--- START ---
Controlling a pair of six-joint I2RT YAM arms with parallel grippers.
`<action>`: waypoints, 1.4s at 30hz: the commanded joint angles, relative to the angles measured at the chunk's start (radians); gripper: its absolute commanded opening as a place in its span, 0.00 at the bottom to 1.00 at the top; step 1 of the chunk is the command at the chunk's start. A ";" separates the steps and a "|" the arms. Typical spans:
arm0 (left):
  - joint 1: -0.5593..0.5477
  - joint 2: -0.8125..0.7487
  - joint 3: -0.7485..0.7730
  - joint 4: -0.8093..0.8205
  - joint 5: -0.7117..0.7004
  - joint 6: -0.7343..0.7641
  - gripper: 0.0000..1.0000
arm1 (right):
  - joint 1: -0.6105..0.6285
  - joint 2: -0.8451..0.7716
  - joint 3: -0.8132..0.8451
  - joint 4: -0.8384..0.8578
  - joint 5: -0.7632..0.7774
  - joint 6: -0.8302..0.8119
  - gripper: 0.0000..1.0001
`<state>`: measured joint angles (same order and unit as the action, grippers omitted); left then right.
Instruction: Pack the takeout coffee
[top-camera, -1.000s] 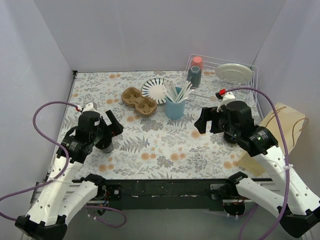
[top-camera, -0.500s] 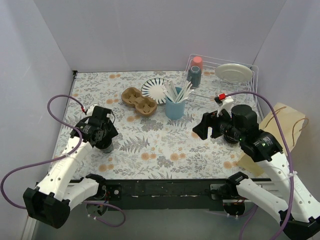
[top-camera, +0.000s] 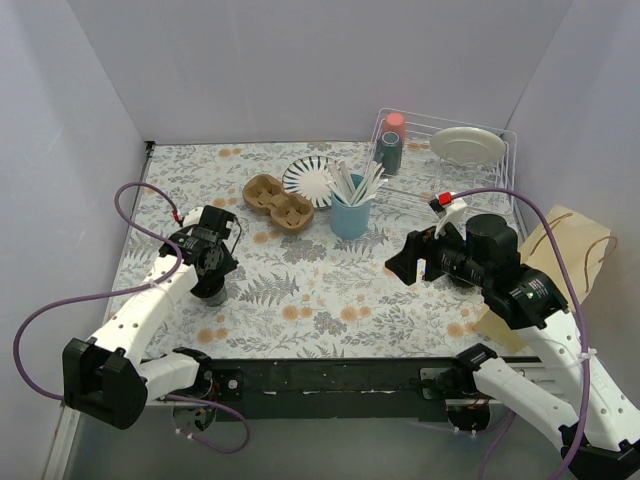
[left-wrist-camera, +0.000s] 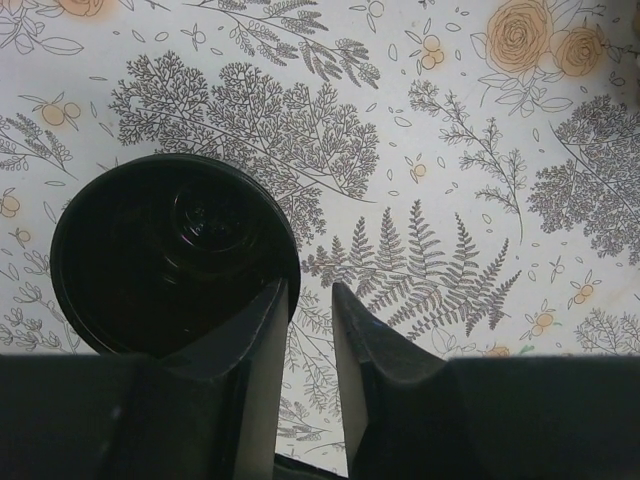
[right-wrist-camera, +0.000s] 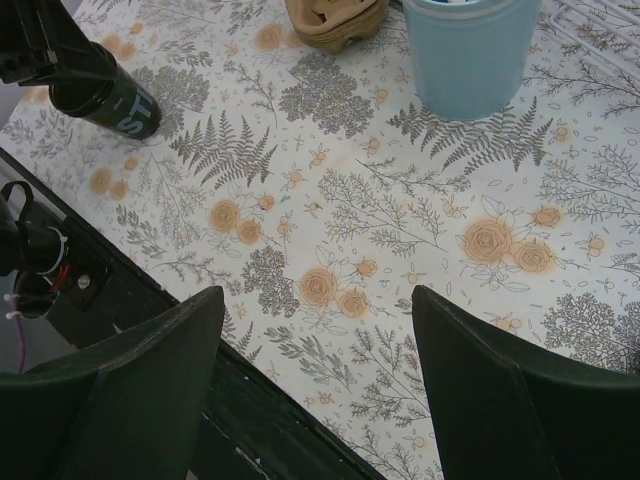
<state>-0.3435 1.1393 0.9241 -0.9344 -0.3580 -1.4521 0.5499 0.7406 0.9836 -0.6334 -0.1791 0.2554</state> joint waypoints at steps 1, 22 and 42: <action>0.000 -0.003 -0.005 0.039 -0.033 0.001 0.20 | -0.002 -0.015 0.013 0.012 -0.010 -0.013 0.83; 0.000 0.053 0.016 0.029 -0.081 0.027 0.00 | -0.002 -0.023 0.020 -0.023 0.039 -0.036 0.83; -0.002 0.020 0.047 0.008 -0.101 0.075 0.07 | -0.002 -0.020 0.015 -0.028 0.036 -0.025 0.83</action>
<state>-0.3435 1.1957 0.9363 -0.9272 -0.4377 -1.3941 0.5499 0.7265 0.9836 -0.6796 -0.1402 0.2321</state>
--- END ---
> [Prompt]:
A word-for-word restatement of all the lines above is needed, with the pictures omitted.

> [Exercise answer]:
Controlling a pair of six-joint I2RT YAM arms with parallel grippers.
`<action>`: waypoints, 1.4s at 30hz: the commanded joint angles, relative to the angles measured at the chunk's start (radians); gripper: its absolute commanded opening as a place in its span, 0.00 at the bottom to 1.00 at the top; step 1 of the chunk is the command at the chunk's start. A ";" separates the steps and a "|" the arms. Typical spans:
arm0 (left):
  - joint 1: -0.5593..0.5477
  - joint 2: -0.8125..0.7487
  - joint 3: -0.7485..0.7730
  - joint 4: -0.8093..0.8205
  - joint 5: -0.7117..0.7004
  - joint 6: -0.7343..0.7641
  - gripper: 0.0000..1.0000
arm1 (right):
  - joint 1: -0.6105..0.6285
  - joint 2: -0.8451..0.7716
  - joint 3: -0.8132..0.8451
  - joint 4: -0.8384..0.8578
  - joint 5: -0.7632..0.7774
  - joint 6: -0.8302..0.8119
  - gripper: 0.0000..1.0001
`<state>`: measured joint angles (same order and unit as the action, grippers omitted); left then right.
Instruction: Pack the takeout coffee
[top-camera, -1.000s] 
[top-camera, -0.500s] 
[top-camera, +0.000s] 
[left-wrist-camera, +0.000s] 
[right-wrist-camera, +0.000s] 
<state>-0.3435 1.1393 0.9241 -0.9344 -0.3580 -1.4521 0.5499 0.7406 0.9836 -0.6334 -0.1791 0.2554</state> joint waypoints at steps 1, 22 and 42: <action>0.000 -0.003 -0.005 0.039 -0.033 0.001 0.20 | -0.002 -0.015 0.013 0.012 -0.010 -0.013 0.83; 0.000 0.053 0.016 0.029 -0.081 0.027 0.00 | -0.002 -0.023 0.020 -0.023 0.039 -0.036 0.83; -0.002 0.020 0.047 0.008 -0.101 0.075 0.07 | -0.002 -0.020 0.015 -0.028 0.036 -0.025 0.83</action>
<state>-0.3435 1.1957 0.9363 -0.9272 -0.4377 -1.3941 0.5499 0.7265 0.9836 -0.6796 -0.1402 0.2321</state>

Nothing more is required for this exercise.